◆ SOURCE DATA
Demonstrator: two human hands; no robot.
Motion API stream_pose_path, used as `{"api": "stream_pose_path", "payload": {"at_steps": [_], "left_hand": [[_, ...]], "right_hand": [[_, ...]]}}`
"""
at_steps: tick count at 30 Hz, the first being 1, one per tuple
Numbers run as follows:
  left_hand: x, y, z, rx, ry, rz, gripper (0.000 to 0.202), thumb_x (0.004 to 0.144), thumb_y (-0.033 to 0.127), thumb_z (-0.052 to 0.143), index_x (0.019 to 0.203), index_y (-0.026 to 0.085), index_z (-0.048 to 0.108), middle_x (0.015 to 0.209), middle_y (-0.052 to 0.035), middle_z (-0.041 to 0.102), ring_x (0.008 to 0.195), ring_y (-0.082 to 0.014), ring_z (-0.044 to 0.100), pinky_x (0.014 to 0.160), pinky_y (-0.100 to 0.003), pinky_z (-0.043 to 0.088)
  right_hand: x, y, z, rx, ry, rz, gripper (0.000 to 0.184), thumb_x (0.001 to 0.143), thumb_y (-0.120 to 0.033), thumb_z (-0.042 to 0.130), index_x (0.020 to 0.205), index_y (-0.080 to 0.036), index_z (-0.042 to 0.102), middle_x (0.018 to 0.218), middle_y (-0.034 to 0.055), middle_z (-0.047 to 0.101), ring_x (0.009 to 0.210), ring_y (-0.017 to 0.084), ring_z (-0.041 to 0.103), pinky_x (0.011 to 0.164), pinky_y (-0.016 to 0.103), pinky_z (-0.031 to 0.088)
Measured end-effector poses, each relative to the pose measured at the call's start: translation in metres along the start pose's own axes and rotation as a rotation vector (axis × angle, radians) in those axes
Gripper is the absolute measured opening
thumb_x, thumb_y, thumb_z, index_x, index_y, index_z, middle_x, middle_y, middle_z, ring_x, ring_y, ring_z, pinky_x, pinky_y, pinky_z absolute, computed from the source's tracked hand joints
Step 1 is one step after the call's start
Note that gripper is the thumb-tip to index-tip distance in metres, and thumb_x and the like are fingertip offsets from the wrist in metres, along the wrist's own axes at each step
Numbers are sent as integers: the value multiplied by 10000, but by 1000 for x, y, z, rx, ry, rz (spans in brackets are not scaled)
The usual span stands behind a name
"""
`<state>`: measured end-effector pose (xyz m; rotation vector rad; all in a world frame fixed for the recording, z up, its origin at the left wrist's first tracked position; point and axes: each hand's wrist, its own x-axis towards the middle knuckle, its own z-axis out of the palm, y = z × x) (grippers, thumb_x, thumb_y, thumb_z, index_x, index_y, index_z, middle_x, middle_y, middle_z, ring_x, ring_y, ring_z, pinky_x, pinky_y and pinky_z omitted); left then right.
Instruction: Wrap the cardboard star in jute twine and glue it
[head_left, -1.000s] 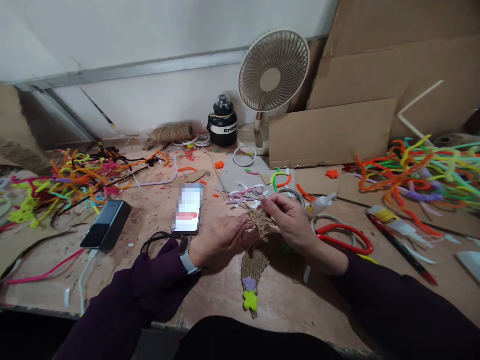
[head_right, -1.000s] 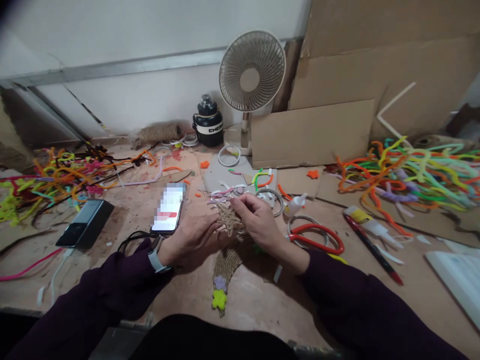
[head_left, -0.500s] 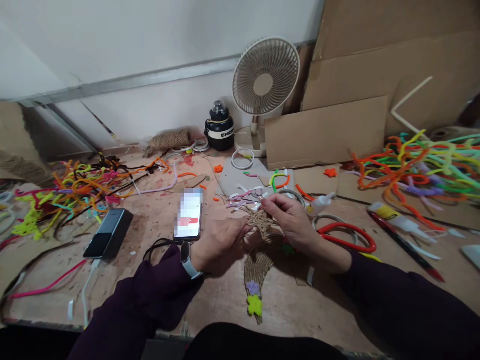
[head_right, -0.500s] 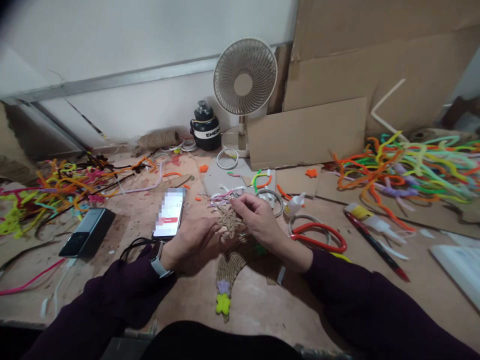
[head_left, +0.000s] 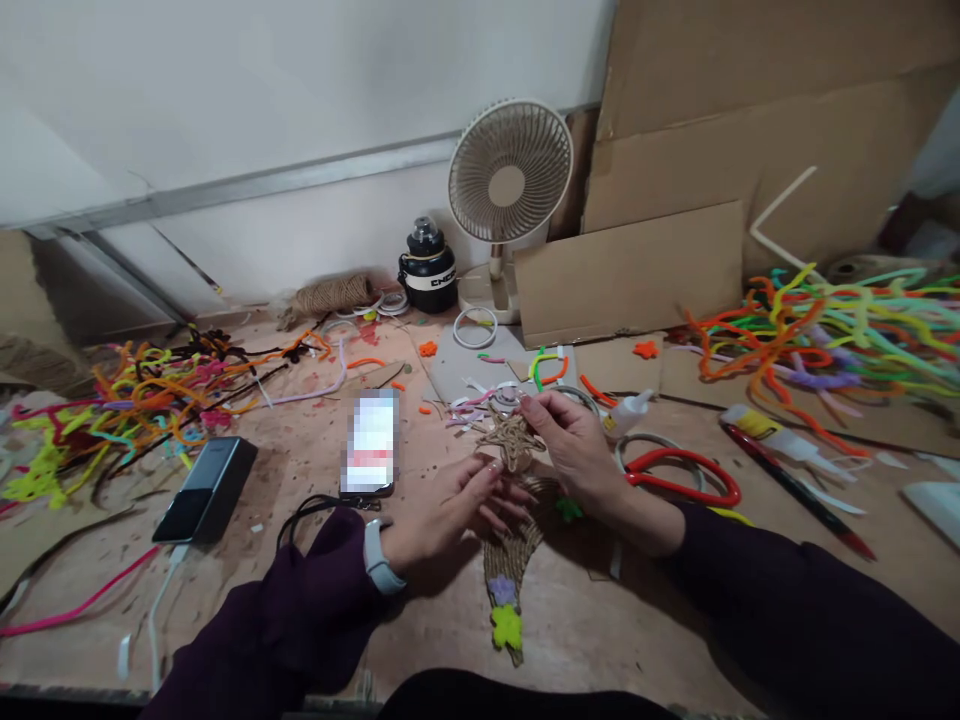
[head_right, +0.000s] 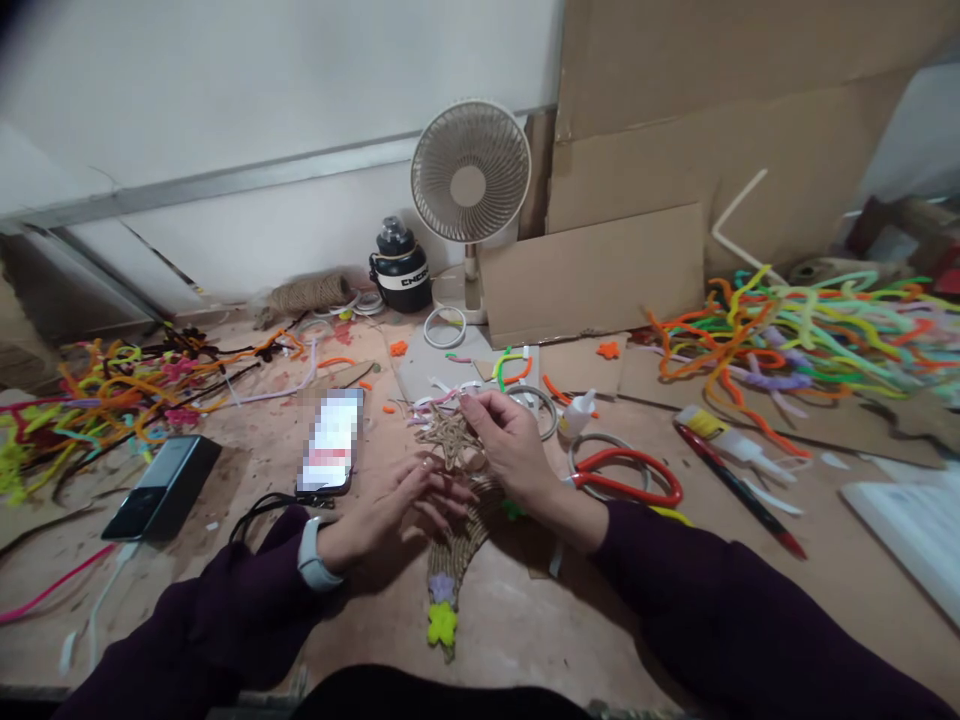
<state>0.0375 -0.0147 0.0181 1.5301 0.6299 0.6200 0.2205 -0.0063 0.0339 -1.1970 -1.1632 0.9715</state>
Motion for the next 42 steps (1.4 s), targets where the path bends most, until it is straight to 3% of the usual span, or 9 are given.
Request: {"api": "stream_pose_path", "payload": {"at_steps": [5, 10, 17, 19, 22, 26, 34, 38, 42], "left_hand": [[5, 2, 12, -468, -5, -283, 627, 773, 723, 679, 968, 137, 573, 891, -123, 729, 751, -198, 722, 624, -273, 555], [8, 0, 9, -415, 16, -308, 672, 705, 790, 673, 820, 138, 555, 684, -69, 699, 552, -145, 669, 539, -232, 511], [6, -3, 2, -371, -6, -297, 680, 761, 821, 573, 850, 147, 545, 646, -51, 673, 523, -149, 650, 508, -232, 498], [5, -3, -3, -259, 20, -247, 685, 836, 821, 450, 911, 147, 548, 726, -75, 694, 585, -165, 667, 542, -255, 515], [2, 0, -9, 291, 107, -66, 525, 918, 666, 506, 1031, 158, 569, 832, -81, 701, 694, -187, 665, 630, -284, 511], [-1, 1, -11, 800, 202, -15, 370, 1000, 494, 425, 945, 174, 602, 766, -80, 641, 683, -228, 623, 679, -342, 477], [5, -3, -20, 886, 177, 226, 320, 1026, 376, 373, 988, 161, 607, 850, -100, 609, 736, -233, 578, 838, -396, 456], [13, -8, -28, 921, 182, 256, 272, 1018, 315, 379, 882, 174, 567, 845, -92, 599, 805, -246, 580, 867, -420, 458], [15, -12, -32, 928, 188, 249, 296, 1021, 335, 369, 846, 182, 551, 822, -92, 602, 788, -246, 583, 833, -425, 475]], "right_hand": [[-5, 1, 3, -37, -3, -10, 473, 793, -654, 669, 703, -194, 606, 631, -23, 500, 599, 123, 438, 543, 257, 377], [-9, 1, 5, -66, -22, -15, 465, 789, -639, 682, 695, -188, 617, 610, -23, 511, 580, 121, 444, 538, 261, 376], [-6, 1, 3, -65, -40, -23, 463, 823, -625, 649, 658, -198, 576, 586, -23, 518, 552, 117, 464, 516, 250, 407], [-4, 1, 2, -68, -31, -24, 458, 824, -616, 652, 657, -197, 575, 587, -24, 519, 550, 115, 466, 516, 248, 413], [-3, 2, 2, -78, -24, -21, 445, 820, -602, 664, 661, -193, 585, 590, -22, 528, 551, 114, 472, 516, 247, 419], [-6, 3, 4, -96, -38, -16, 423, 813, -595, 675, 703, -190, 618, 613, -8, 579, 563, 125, 514, 518, 252, 440], [-2, 4, -2, -210, -88, -68, 413, 862, -581, 630, 700, -203, 590, 623, -2, 608, 568, 134, 554, 540, 260, 470], [-2, 6, -3, -319, -140, -122, 397, 951, -529, 523, 711, -215, 553, 580, -15, 578, 510, 129, 535, 485, 252, 435], [-4, 9, -5, -459, -172, -277, 352, 975, -499, 470, 817, -218, 612, 657, 18, 620, 601, 168, 580, 590, 298, 467]]}}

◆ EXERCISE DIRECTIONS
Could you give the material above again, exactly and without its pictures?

◆ EXPECTED ANSWER
Demonstrator: two human hands; no robot.
Motion API stream_pose_path, used as `{"api": "stream_pose_path", "payload": {"at_steps": [_], "left_hand": [[_, ...]], "right_hand": [[_, ...]]}}`
"""
at_steps: tick count at 30 Hz, the first being 1, one per tuple
Numbers run as follows:
  left_hand: x, y, z, rx, ry, rz, gripper (0.000 to 0.202), thumb_x (0.004 to 0.144), thumb_y (-0.033 to 0.127), thumb_z (-0.052 to 0.143), index_x (0.019 to 0.203), index_y (-0.026 to 0.085), index_z (-0.048 to 0.108), middle_x (0.015 to 0.209), middle_y (-0.052 to 0.035), middle_z (-0.041 to 0.102), ring_x (0.008 to 0.195), ring_y (-0.082 to 0.014), ring_z (-0.044 to 0.100), pinky_x (0.014 to 0.160), pinky_y (-0.100 to 0.003), pinky_z (-0.043 to 0.088)
  right_hand: x, y, z, rx, ry, rz, gripper (0.000 to 0.184), thumb_x (0.001 to 0.143), thumb_y (-0.120 to 0.033), thumb_z (-0.042 to 0.130), index_x (0.020 to 0.205), index_y (-0.080 to 0.036), index_z (-0.042 to 0.102), middle_x (0.018 to 0.218), middle_y (-0.034 to 0.055), middle_z (-0.047 to 0.101), ring_x (0.009 to 0.210), ring_y (-0.017 to 0.084), ring_z (-0.041 to 0.103), pinky_x (0.011 to 0.164), pinky_y (-0.016 to 0.103), pinky_z (-0.031 to 0.088)
Measured end-effector poses, each relative to the pose measured at the call's start: translation in metres along the start pose's own axes and rotation as a rotation vector (axis × angle, radians) in those axes
Gripper is the absolute measured opening
thumb_x, thumb_y, thumb_z, index_x, index_y, index_z, middle_x, middle_y, middle_z, ring_x, ring_y, ring_z, pinky_x, pinky_y, pinky_z absolute, computed from the source's tracked hand joints
Step 1 is one step after the call's start
Note that gripper is the thumb-tip to index-tip distance in metres, and thumb_x and the like are fingertip offsets from the wrist in metres, along the wrist's own axes at each step
Numbers are sent as integers: the value multiplied by 10000, but by 1000 for x, y, z, rx, ry, rz (spans in brackets are not scaled)
The usual span stands behind a name
"""
`<state>`: measured end-effector pose (xyz m; rotation vector rad; all in a world frame fixed for the recording, z up, its origin at the left wrist's first tracked position; point and axes: each hand's wrist, its own x-axis towards the middle knuckle, its own z-axis out of the palm, y = z × x) (grippers, thumb_x, thumb_y, thumb_z, index_x, index_y, index_z, middle_x, middle_y, middle_z, ring_x, ring_y, ring_z, pinky_x, pinky_y and pinky_z omitted); left then right.
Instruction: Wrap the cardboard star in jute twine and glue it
[head_left, -1.000s] 
[head_right, -1.000s] 
[head_left, -0.500s] 
[head_right, -0.500s] 
[head_left, +0.000s] 
[head_right, +0.000s] 
<state>0.0375 -0.0147 0.0181 1.5301 0.6299 0.6200 0.2205 -0.0063 0.0339 -1.1970 -1.1632 0.9715</state>
Motion for the next 42 steps (1.4 s), targets where the path bends most, until it is straight to 3% of the usual span, or 9 are given.
Request: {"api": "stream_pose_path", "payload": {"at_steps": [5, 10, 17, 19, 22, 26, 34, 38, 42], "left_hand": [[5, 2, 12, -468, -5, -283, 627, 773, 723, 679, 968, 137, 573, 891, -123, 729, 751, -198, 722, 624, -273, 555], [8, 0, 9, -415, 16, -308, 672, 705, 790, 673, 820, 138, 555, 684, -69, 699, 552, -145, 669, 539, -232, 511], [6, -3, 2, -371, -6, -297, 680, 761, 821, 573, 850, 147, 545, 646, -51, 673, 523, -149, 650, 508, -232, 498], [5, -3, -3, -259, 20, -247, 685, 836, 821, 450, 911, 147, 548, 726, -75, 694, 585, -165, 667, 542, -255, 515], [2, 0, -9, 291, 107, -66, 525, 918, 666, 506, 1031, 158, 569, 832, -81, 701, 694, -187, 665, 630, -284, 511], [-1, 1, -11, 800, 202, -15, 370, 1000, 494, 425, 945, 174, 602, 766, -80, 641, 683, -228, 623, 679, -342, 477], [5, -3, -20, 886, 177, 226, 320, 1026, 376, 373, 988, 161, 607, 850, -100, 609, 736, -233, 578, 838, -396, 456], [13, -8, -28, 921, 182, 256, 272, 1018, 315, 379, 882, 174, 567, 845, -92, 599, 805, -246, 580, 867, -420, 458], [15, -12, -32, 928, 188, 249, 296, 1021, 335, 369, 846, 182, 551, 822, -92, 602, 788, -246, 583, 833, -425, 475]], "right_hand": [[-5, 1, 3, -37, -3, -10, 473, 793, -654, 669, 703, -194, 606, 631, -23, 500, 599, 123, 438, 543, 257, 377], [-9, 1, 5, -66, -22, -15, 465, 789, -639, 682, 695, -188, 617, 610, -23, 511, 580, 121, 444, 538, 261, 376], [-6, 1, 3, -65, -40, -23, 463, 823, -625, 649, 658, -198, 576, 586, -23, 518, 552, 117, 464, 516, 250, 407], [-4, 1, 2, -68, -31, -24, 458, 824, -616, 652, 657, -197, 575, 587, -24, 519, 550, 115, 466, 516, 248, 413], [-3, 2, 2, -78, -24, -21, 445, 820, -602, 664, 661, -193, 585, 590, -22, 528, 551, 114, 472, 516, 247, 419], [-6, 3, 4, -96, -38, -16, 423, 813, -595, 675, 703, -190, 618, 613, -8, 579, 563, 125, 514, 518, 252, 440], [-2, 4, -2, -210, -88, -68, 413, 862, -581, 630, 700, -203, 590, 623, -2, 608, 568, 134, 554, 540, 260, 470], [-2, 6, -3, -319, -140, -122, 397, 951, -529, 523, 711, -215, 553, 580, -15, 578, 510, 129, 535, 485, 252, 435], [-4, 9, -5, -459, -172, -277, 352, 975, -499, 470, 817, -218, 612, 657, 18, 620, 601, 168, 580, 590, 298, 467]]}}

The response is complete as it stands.